Protein2SMILES Transformer is De novo drug discovery of protein-specific using Transformer Neural Network, as described in the "Attention is All You Need" paper, to generate novel drugs specific to proteins.
Protein2SMILES Transformer is a de novo drug discovery approach that generates SMILES strings, a text-based representation of a molecule, for specific protein targets. The model is trained on a large database of molecules and protein sequences collected from Bindingdb, and can generate new molecules that are optimized for binding to a target protein.
All datasets used in this project are available in my Google Drive.

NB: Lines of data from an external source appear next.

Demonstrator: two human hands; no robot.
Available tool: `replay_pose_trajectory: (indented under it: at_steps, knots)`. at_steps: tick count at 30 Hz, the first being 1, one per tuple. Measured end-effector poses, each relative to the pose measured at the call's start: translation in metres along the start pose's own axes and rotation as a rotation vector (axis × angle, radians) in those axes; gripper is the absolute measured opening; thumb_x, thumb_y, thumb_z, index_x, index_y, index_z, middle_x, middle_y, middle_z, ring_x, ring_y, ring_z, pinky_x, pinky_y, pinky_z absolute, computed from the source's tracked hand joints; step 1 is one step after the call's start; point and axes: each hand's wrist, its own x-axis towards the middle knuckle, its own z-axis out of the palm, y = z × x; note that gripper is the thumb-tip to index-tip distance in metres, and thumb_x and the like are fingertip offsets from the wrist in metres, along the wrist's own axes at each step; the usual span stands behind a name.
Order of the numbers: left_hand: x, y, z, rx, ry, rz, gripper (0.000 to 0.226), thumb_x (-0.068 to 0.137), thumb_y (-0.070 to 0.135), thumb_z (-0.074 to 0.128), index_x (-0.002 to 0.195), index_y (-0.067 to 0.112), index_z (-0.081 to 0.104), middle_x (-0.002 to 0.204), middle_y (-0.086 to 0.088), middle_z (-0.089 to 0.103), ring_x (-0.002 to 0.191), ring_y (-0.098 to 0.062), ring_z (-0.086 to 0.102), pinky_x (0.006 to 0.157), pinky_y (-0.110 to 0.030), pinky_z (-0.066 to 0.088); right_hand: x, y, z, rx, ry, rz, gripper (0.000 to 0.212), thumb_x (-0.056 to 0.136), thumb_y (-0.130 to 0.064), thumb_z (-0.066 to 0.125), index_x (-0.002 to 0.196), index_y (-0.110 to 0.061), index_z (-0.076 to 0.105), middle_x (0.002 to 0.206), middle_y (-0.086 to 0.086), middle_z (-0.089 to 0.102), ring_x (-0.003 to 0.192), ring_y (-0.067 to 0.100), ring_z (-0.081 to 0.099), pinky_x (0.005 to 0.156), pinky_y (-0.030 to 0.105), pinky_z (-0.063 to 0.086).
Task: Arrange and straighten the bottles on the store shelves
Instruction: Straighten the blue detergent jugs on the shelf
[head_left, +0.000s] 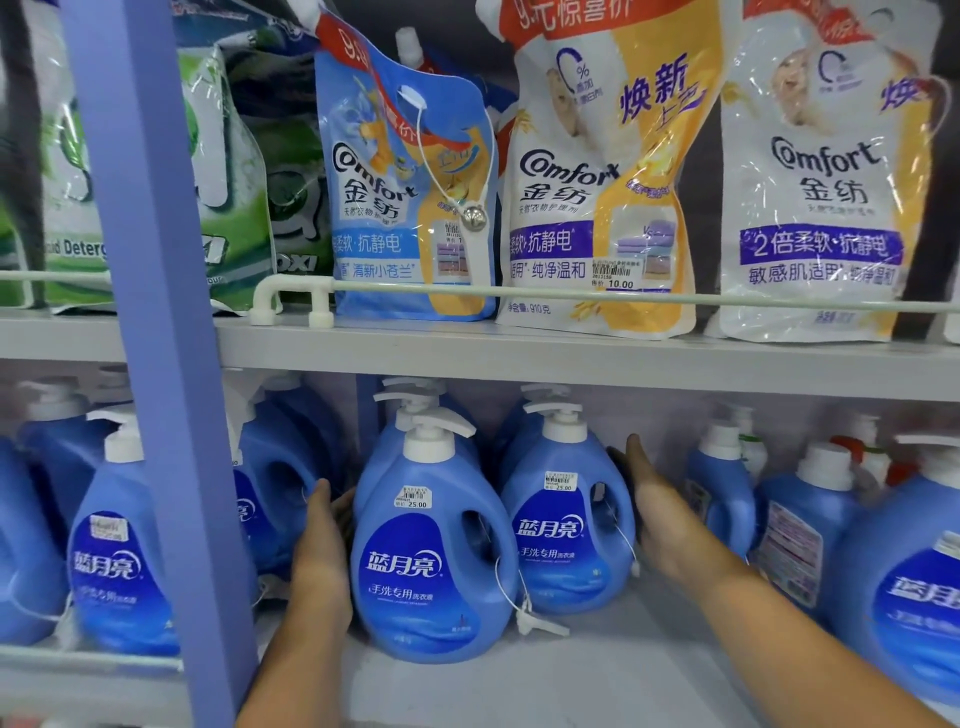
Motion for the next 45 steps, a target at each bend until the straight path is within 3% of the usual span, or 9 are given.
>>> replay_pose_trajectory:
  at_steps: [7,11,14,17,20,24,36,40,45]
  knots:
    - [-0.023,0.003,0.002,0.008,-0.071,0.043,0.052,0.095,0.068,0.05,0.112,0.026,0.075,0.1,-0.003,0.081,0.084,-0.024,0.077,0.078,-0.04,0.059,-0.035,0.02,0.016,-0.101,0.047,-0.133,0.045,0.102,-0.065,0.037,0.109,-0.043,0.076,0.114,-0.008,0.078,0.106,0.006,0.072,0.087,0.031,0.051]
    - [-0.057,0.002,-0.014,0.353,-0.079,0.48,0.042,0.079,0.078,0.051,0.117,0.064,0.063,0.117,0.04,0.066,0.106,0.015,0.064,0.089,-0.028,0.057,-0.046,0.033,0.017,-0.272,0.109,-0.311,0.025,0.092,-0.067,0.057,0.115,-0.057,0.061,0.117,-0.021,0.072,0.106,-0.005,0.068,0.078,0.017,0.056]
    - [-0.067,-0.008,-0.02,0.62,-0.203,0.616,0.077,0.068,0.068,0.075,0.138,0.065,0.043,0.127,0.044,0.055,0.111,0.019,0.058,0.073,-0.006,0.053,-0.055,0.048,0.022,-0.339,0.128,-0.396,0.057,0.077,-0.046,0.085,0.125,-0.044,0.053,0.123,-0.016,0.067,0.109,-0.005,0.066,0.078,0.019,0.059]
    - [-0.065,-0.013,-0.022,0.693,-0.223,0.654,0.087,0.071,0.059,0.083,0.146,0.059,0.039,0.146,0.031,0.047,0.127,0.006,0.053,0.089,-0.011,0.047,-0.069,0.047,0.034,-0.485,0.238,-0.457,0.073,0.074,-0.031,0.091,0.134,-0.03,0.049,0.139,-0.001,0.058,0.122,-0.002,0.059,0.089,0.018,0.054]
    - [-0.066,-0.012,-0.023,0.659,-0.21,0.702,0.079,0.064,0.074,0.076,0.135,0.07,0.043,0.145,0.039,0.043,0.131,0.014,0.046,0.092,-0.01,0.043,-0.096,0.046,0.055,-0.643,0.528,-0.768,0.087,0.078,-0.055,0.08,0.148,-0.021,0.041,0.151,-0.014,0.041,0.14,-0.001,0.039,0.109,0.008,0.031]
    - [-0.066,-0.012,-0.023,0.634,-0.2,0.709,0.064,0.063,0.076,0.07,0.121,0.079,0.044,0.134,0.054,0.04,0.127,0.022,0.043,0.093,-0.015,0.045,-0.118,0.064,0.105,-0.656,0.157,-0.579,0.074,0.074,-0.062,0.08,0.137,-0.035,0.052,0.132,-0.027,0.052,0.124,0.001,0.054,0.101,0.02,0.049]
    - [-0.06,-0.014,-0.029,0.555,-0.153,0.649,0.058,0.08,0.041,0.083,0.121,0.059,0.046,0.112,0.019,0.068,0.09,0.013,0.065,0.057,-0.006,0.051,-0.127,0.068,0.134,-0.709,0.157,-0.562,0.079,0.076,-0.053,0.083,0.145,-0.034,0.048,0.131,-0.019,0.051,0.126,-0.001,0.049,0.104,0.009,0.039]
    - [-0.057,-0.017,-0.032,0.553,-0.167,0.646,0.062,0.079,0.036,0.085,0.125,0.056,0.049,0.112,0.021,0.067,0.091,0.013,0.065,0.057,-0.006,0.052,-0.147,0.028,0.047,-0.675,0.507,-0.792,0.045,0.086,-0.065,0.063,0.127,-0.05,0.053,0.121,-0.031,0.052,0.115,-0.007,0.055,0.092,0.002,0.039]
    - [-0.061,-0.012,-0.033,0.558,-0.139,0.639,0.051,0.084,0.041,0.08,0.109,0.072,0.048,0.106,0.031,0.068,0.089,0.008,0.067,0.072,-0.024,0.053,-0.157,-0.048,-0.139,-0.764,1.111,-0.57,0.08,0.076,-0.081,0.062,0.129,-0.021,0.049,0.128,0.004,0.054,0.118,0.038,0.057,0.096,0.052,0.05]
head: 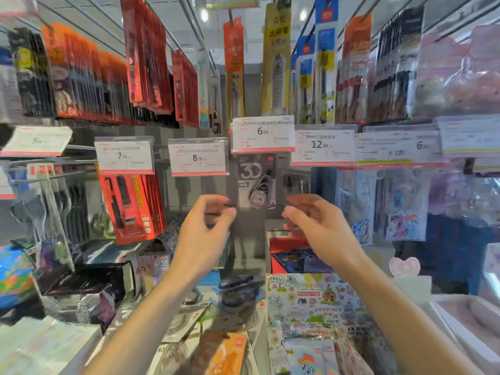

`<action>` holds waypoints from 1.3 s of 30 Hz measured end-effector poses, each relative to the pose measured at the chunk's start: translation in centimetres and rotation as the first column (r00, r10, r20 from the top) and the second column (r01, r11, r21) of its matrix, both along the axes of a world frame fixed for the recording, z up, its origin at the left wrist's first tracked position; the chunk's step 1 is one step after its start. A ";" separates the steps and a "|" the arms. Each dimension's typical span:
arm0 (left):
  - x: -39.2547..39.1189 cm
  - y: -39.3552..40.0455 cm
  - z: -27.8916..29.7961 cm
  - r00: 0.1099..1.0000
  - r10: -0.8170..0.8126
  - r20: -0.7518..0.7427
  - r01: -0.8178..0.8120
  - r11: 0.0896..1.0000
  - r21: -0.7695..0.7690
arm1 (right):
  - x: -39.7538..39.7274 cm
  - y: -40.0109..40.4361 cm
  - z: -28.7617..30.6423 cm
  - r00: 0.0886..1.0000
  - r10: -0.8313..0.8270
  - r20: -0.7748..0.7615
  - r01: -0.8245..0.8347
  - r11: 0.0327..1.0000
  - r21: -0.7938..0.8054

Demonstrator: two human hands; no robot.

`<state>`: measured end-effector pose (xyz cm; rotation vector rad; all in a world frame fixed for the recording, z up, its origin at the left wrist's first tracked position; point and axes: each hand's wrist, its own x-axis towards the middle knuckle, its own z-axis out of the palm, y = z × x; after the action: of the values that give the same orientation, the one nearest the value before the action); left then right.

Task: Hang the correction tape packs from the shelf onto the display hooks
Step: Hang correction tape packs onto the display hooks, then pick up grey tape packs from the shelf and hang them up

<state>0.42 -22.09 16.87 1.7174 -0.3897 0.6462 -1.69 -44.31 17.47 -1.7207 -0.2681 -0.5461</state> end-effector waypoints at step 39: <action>-0.4 23.5 -15.9 0.944 0.155 -0.290 -0.013 0.899 0.438 | 0.2 22.6 -16.1 0.932 -0.073 -0.356 0.000 0.980 -0.201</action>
<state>0.00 1.38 1.00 2.2358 -0.2374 0.3432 -1.47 -21.72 1.39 -1.9852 -0.0253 -0.2241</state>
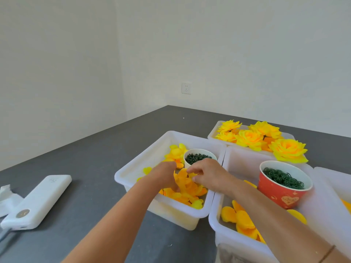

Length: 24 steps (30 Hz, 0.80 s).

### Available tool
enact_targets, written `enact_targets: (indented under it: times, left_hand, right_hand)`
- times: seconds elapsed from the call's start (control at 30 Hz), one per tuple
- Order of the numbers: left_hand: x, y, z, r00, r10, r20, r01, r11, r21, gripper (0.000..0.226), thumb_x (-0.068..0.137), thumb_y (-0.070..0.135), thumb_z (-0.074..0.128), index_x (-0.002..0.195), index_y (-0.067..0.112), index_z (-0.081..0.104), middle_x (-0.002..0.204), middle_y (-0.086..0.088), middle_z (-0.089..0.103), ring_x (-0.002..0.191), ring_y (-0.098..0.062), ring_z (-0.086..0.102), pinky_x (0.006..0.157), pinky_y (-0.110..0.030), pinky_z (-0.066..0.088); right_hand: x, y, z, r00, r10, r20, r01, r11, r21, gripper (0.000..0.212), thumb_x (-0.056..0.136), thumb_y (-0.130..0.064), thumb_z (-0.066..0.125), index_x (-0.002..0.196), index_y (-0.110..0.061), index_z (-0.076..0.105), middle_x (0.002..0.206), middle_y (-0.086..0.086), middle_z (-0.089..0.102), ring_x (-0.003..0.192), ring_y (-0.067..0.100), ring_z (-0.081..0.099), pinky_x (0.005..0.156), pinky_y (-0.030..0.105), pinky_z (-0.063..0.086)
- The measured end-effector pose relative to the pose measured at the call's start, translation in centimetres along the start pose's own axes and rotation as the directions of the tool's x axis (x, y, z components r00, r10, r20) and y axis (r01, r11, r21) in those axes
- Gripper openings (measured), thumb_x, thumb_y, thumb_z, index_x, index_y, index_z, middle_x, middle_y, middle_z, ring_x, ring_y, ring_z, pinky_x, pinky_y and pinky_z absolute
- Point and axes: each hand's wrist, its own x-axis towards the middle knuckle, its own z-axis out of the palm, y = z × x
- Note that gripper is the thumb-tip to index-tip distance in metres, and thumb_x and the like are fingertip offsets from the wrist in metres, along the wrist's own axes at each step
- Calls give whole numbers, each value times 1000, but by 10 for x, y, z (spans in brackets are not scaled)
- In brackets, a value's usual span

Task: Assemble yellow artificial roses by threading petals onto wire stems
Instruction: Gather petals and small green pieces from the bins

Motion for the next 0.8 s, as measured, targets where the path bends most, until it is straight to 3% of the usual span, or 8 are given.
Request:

You can access them using the following links:
Protein2SMILES Transformer requires the following dependencies:
- Python 3.7 or later
- PyTorch 1.13.1
- Torchtext 0.14.1
- NumPy 1.22.4
- PyQt5 5.15.9
- rdkit 2022.9.5
To use Protein2SMILES Transformer, follow these steps:
- Clone this repository to your local machine using git clone:
$ git clone https://github.com/atilmohamine/protein2smiles-transformer.git
- Install the required dependencies by running the following command:
$ pip install -r requirements.txt
- Run the predict.py script with the desired protein sequence as input. For example:
$ python predict.py --input MGLSDGEWQLVLNVWGKVEGARQPL
This will generate a SMILES string that is optimized for binding to the specified protein.
There are several key args for prediction as follows:
Argument | Description | Default | Type |
---|---|---|---|
--input | Input Protein | none (required) | string |
--vis | Molecule Visualization | True | boolean |
--max | Max generated sentence lenght | 150 | integer |
--pad | Padding token | 1 | integer |
--sos | SOS token | 2 | integer |
--eos | EOS token | 3 | integer |
- The output SMILES string can be used for further analysis, such as molecular docking or structure-based drug design.
If you find this project useful in your research, please consider citing our paper:
@article{AmineFadila2023,
author = {Atil Mohamed El Amine, Atil Fadila},
title = {Transformer neural network for protein-specific drug discovery and validation using QSAR},
journal = {Journal of Proteins and Proteomics},
year = {2023},
doi = {10.1007/s42485-023-00124-6}
}
Protein2SMILES Transformer is released under the MIT License.